10 Tips to Help You Sell Your Business

Opening a business is on many people’s bucket list. To actually do it, then grow it to the point where you’re ready to sell, is a huge accomplishment.

Opening a business is on many people’s bucket list. To actually do it, then grow it to the point where you’re ready to sell, is a huge accomplishment. When you’ve invested so much of yourself in a business, letting go can be difficult. So too can preparing for valuation, negotiations, and other challenging aspects of the sale. Sage advice from an experienced advisor can help prepare you. No matter who you are, what your business offers, or how you plan to sell, these 10 tips can help you make the most of the process: 


  1. Have reasonable expectations about the length of the process.

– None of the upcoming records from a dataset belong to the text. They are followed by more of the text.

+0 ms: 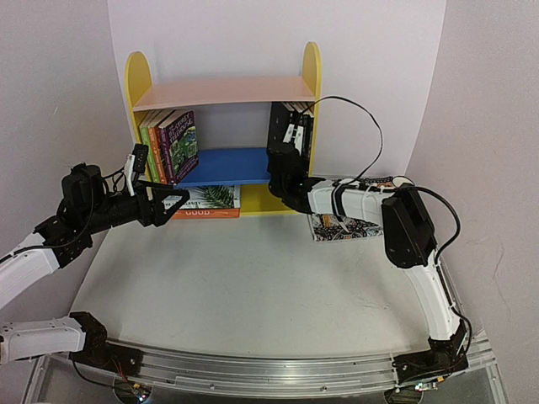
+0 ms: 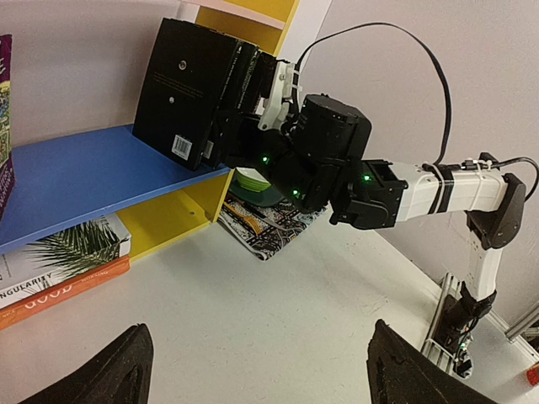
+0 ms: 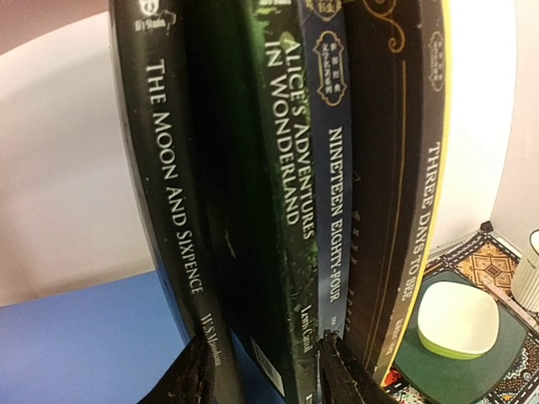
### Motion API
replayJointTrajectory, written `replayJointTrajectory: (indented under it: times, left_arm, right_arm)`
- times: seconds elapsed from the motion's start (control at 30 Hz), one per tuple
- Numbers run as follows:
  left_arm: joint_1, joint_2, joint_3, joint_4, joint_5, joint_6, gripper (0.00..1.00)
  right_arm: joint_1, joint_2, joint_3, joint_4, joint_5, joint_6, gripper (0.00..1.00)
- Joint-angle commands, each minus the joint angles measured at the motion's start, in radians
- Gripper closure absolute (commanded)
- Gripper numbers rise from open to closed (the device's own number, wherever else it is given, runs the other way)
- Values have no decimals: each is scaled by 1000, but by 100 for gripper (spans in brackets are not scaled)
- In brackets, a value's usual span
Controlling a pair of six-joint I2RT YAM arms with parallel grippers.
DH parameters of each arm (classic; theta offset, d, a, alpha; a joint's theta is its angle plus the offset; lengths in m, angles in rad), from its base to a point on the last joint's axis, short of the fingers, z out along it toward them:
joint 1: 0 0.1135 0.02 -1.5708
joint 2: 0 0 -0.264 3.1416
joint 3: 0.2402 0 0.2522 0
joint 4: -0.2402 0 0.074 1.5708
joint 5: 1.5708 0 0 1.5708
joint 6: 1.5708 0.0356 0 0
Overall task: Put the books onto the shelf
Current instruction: Place the book on the book pile on the shelf, then reset both arms
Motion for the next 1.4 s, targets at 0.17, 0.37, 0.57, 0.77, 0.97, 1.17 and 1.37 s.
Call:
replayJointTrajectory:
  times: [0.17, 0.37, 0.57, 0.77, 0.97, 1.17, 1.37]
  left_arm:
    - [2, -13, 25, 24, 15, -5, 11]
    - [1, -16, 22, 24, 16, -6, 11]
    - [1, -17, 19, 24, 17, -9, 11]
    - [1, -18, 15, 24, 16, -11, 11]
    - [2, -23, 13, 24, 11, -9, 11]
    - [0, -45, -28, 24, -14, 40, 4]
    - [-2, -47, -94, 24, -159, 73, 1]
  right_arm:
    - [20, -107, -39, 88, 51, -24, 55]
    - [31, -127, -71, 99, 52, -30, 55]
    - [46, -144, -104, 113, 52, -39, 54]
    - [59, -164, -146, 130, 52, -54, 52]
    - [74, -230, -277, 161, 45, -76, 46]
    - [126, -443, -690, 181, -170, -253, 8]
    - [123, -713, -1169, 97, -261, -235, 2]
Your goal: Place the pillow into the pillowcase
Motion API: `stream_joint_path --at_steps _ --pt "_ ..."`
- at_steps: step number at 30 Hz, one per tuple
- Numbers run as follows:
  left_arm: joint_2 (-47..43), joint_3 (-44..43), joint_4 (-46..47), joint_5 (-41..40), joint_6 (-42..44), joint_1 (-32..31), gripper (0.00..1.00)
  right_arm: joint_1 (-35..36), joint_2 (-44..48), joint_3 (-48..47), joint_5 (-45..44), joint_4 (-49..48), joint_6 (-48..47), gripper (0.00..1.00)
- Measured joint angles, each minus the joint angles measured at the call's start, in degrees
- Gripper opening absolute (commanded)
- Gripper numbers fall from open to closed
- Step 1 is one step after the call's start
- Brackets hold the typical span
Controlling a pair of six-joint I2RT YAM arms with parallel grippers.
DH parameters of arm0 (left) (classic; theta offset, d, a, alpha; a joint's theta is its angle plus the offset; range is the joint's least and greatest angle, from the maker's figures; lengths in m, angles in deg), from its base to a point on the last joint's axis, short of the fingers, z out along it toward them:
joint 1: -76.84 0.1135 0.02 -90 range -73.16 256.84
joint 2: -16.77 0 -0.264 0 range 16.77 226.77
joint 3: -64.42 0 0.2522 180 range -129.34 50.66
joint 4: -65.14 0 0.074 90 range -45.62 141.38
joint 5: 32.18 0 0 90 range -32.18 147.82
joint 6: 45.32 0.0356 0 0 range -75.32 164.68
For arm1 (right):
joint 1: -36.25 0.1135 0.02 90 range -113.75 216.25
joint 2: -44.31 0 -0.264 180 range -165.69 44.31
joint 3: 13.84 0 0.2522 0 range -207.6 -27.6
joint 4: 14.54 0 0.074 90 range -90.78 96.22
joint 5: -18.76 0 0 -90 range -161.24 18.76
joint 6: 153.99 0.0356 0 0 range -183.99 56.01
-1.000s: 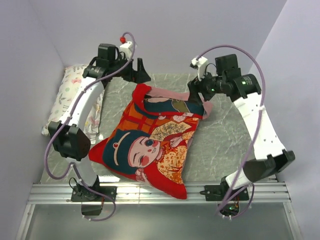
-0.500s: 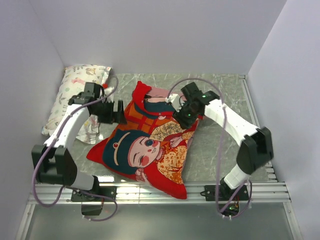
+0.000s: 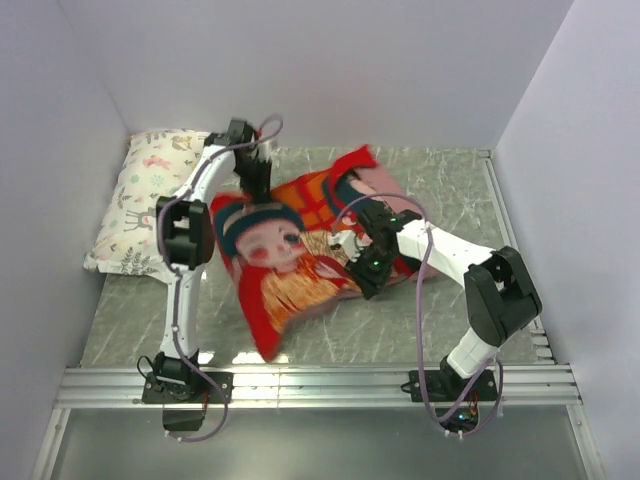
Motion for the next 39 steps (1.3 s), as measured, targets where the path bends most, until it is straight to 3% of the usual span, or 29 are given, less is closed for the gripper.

Selling a business can take anywhere from 6 months to 3 or more years. If your business isn’t in premium shape, the preparation and sale itself may take longer. 
  2. Rely on expert assistance. Hiring a professional business broker will help you gain more market visibility. Your broker will connect you with qualified buyers and help you understand your company’s market value—as well as any strategies you can adopt to improve value. 
  3. Keep it under wraps. If news of your intent to sell leaks to early, you’ll end up with competitors poaching your team, suppliers and staff jumping ship, and a serious threat to your business. 
  4. Get experts to help you determine the true worth of your company. Hard work and emotional attachment are not value drivers. You need expert insight to determine what your company is truly worth, and you almost certainly lack the detachment to value it yourself. 
  5. Gather the right documents. Due diligence is a rigorous, challenging process during which you must prove your claims about the business. Ensure your bank statements, balance sheets, profit and loss, and other financial documents are in order and ready to go. If they do not paint a rosy picture consider delaying your sale until you can get things in order. 
  6. Draw a line between company and personal expenses. Do not use your company to fund your personal expenses or pet project. 
  7. Carefully vet buyers. It’s not enough for a buyer to seem interested. They must be financially qualified to buy your company, and sufficiently knowledgeable to run it. The right broker can help you prequalify buyers. 
  8. Clean up your buildings and offices. A business needs curb appeal, too. Make sure your company looks to visitors like a well-run operation, not a chaotic mess. 
  9. Stay on top of your commitments. Start paying down debts, and eliminate any areas of potential legal exposure. Leaving these things lingering in your wake increases risk to the buyer. 
  10. Ensure your team can work without you there. Your company is only as valuable as the team who can run it in your absence. If things fall apart when you leave, the value of the investment for the buyer is zero. So if you’re micromanaging your people instead of letting them do the jobs you hired them for, it’s time to stop.